[Opening INFORMATION SUPPLIED section]

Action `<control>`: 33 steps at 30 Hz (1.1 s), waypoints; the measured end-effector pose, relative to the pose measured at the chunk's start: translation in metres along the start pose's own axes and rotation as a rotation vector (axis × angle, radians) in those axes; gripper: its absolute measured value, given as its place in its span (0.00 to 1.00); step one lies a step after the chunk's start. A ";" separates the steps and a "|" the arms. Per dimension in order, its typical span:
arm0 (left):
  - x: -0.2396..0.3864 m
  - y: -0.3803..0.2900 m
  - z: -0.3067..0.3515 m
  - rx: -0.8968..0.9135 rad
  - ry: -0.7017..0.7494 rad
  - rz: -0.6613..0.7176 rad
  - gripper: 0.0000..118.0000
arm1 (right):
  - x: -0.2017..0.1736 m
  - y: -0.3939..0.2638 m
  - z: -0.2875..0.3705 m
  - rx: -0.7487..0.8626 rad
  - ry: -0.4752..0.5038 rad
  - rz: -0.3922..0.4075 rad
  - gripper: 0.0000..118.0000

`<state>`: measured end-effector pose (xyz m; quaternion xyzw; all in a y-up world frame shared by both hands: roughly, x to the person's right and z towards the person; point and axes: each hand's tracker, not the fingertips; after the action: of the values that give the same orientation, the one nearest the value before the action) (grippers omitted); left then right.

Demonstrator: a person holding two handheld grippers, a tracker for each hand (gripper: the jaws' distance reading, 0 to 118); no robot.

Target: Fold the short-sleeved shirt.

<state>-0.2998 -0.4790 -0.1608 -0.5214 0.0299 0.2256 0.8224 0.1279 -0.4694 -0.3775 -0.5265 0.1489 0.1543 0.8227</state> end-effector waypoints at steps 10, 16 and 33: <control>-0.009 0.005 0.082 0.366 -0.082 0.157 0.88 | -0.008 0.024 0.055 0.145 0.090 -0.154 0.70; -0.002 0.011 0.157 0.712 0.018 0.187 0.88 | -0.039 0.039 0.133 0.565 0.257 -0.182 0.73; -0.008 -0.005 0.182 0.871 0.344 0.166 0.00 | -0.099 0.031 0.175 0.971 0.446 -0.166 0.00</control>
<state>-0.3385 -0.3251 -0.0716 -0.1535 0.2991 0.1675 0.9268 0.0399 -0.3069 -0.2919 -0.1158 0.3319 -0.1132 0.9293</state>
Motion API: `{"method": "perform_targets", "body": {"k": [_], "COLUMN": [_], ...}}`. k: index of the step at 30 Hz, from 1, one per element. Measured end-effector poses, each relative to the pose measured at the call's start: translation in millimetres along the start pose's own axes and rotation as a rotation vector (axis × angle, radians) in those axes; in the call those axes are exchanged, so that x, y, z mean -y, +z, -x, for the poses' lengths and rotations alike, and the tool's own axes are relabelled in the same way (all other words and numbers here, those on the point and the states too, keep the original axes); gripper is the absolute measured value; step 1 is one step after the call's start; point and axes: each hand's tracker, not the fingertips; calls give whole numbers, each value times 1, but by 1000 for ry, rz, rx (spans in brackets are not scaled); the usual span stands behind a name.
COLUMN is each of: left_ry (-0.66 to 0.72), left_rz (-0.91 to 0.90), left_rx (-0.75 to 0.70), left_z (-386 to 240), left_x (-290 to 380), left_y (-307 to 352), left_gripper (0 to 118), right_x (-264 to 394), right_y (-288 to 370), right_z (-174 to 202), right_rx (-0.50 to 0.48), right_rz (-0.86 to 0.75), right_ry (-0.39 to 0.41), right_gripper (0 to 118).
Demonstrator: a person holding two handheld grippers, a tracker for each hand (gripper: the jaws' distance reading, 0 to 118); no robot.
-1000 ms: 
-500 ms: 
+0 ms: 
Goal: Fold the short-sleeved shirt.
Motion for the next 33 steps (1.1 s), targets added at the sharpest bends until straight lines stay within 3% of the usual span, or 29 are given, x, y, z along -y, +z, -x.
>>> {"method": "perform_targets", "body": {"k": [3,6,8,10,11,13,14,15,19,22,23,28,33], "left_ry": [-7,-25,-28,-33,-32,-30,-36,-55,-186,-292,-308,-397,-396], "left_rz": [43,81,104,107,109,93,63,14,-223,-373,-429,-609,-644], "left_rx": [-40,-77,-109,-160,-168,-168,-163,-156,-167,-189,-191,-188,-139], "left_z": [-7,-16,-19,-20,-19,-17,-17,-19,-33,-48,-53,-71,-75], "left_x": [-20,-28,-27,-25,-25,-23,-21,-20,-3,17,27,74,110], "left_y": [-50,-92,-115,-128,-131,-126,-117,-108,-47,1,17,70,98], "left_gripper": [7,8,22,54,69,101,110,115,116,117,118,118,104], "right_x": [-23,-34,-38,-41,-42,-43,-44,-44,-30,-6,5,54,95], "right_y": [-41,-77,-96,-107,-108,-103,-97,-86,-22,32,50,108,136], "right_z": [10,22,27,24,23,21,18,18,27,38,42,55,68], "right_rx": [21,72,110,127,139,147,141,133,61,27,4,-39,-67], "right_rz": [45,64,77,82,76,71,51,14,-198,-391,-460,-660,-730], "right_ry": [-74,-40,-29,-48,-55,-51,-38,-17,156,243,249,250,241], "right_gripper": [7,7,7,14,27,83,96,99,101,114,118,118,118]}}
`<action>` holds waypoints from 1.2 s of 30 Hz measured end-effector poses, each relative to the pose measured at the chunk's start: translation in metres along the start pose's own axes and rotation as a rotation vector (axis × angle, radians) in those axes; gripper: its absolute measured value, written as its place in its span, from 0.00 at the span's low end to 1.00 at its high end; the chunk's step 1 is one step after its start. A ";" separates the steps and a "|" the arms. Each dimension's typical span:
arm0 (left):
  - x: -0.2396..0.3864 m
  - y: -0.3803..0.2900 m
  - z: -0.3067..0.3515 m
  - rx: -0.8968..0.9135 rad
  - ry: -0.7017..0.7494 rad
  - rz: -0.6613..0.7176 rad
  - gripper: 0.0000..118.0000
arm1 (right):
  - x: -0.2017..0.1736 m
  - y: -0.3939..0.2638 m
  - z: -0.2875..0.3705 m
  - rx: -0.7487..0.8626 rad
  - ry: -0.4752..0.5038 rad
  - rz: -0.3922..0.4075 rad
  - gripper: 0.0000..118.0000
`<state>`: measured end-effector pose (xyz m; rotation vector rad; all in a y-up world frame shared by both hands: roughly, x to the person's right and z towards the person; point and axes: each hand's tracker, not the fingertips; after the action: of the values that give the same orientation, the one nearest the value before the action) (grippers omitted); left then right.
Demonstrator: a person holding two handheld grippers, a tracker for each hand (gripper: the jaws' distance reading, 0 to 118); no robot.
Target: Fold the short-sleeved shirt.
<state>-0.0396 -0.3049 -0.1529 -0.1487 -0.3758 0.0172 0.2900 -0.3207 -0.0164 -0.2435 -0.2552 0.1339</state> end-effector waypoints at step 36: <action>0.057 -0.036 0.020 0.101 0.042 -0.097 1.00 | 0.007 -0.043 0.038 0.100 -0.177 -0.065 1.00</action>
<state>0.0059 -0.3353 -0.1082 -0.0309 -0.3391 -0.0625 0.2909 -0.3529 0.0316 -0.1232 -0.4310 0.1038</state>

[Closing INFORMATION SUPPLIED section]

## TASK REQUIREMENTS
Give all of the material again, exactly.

## OUTPUT
Action `<control>`: 33 steps at 30 Hz (1.1 s), waypoints; the measured end-effector pose, relative to the pose measured at the chunk's start: translation in metres along the start pose's own axes and rotation as a rotation vector (axis × angle, radians) in those axes; gripper: its absolute measured value, given as its place in its span (0.00 to 1.00); step one lies a step after the chunk's start. A ";" separates the steps and a "|" the arms. Per dimension in order, its typical span:
arm0 (left):
  - x: -0.2396..0.3864 m
  - y: -0.3803..0.2900 m
  - z: -0.3067..0.3515 m
  - rx: -0.8968..0.9135 rad
  - ry: -0.7017..0.7494 rad
  - rz: -0.6613..0.7176 rad
  - gripper: 0.0000..118.0000
arm1 (right):
  - x: -0.2017..0.1736 m
  - y: -0.3939..0.2638 m
  - z: -0.2875..0.3705 m
  - rx: -0.7487..0.8626 rad
  - ry: -0.4752..0.5038 rad
  - rz: -0.3922..0.4075 rad
  - gripper: 0.0000..118.0000

`<state>`: measured end-effector pose (xyz m; quaternion xyzw; all in a y-up world frame shared by both hands: roughly, x to the person's right and z towards the person; point and axes: each hand's tracker, not the fingertips; after the action: of the values that give the same orientation, the one nearest the value before the action) (grippers omitted); left then right.

Demonstrator: a person holding two handheld grippers, a tracker for each hand (gripper: the jaws' distance reading, 0 to 118); no robot.

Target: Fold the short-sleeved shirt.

<state>-0.2998 -0.4790 -0.1608 -0.5214 0.0299 0.2256 0.8224 0.1279 -0.4694 -0.3775 -0.5265 0.1489 0.1543 0.8227</state> end-effector waypoints at steps 10, 16 and 33: <control>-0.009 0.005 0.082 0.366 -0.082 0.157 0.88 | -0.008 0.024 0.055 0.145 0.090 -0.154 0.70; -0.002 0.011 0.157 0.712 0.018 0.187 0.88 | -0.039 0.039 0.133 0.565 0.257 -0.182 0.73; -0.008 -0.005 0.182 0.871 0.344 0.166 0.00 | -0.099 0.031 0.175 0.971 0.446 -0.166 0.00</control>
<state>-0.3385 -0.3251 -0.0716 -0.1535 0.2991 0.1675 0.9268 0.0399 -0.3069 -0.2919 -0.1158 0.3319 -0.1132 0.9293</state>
Motion API: `{"method": "perform_targets", "body": {"k": [_], "COLUMN": [_], ...}}`. k: index of the step at 30 Hz, from 1, one per element. Measured end-effector poses, each relative to the pose measured at the call's start: translation in millimetres along the start pose's own axes and rotation as a rotation vector (axis × angle, radians) in those axes; in the call those axes are exchanged, so that x, y, z mean -y, +z, -x, for the poses' lengths and rotations alike, and the tool's own axes are relabelled in the same way (all other words and numbers here, those on the point and the states too, keep the original axes); gripper is the absolute measured value; step 1 is one step after the call's start; point and axes: each hand's tracker, not the fingertips; calls give whole numbers, each value times 1, but by 1000 for ry, rz, rx (spans in brackets are not scaled); the usual span stands behind a name.
COLUMN is each of: left_ry (-0.66 to 0.72), left_rz (-0.91 to 0.90), left_rx (-0.75 to 0.70), left_z (-386 to 240), left_x (-290 to 380), left_y (-307 to 352), left_gripper (0 to 118), right_x (-264 to 394), right_y (-288 to 370), right_z (-174 to 202), right_rx (-0.50 to 0.48), right_rz (-0.86 to 0.75), right_ry (-0.39 to 0.41), right_gripper (0 to 118).
Demonstrator: a person holding two handheld grippers, a tracker for each hand (gripper: the jaws' distance reading, 0 to 118); no robot.
-1000 ms: 
-500 ms: 
+0 ms: 
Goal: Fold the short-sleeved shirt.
Motion for the next 33 steps (1.1 s), targets added at the sharpest bends until straight lines stay within 3% of the usual span, or 29 are given, x, y, z along -y, +z, -x.
>>> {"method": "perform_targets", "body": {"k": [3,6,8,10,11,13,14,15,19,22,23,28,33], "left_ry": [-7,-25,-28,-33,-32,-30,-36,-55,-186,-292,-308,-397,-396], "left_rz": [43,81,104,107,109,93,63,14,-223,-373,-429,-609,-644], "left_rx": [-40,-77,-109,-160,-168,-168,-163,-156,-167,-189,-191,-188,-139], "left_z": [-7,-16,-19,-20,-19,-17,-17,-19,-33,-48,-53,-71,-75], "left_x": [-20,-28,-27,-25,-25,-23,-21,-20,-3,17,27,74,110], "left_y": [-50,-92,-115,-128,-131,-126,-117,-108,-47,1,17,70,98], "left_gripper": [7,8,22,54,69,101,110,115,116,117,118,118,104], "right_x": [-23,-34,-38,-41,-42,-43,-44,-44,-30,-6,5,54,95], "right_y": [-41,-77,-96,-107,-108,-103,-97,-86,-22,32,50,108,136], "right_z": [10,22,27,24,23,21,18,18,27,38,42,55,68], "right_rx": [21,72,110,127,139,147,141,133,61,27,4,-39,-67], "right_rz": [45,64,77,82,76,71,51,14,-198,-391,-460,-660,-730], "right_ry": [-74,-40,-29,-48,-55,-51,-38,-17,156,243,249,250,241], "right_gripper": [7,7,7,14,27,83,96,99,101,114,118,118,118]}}
`<action>` holds waypoints from 1.2 s of 30 Hz measured end-effector poses, each relative to the pose measured at the chunk's start: translation in metres along the start pose's own axes and rotation as a rotation vector (axis × angle, radians) in those axes; gripper: its absolute measured value, written as its place in its span, from 0.00 at the span's low end to 1.00 at its high end; the chunk's step 1 is one step after its start. A ";" separates the steps and a "|" the arms. Each dimension's typical span:
arm0 (left):
  - x: -0.2396..0.3864 m
  - y: -0.3803..0.2900 m
  - z: -0.3067..0.3515 m
  - rx: -0.8968..0.9135 rad
  - ry: -0.7017..0.7494 rad
  - rz: -0.6613..0.7176 rad
  - gripper: 0.0000..118.0000
arm1 (right):
  - x: -0.2017..0.1736 m
  - y: -0.3939..0.2638 m
  - z: -0.2875..0.3705 m
  - rx: -0.7487..0.8626 rad
  - ry: -0.4752..0.5038 rad
  - rz: -0.3922..0.4075 rad
  - gripper: 0.0000..118.0000
`<state>`: measured end-effector pose (xyz m; rotation vector rad; all in a y-up world frame shared by both hands: roughly, x to the person's right and z towards the person; point and axes: each hand's tracker, not the fingertips; after the action: of the values that give the same orientation, the one nearest the value before the action) (grippers omitted); left then right.
Demonstrator: a person holding two handheld grippers, a tracker for each hand (gripper: the jaws' distance reading, 0 to 118); no robot.
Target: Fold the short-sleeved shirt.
<state>-0.0396 -0.3049 -0.1529 -0.1487 -0.3758 0.0172 0.2900 -0.3207 -0.0164 -0.2435 -0.2552 0.1339</state> end-effector waypoints at step 36: <action>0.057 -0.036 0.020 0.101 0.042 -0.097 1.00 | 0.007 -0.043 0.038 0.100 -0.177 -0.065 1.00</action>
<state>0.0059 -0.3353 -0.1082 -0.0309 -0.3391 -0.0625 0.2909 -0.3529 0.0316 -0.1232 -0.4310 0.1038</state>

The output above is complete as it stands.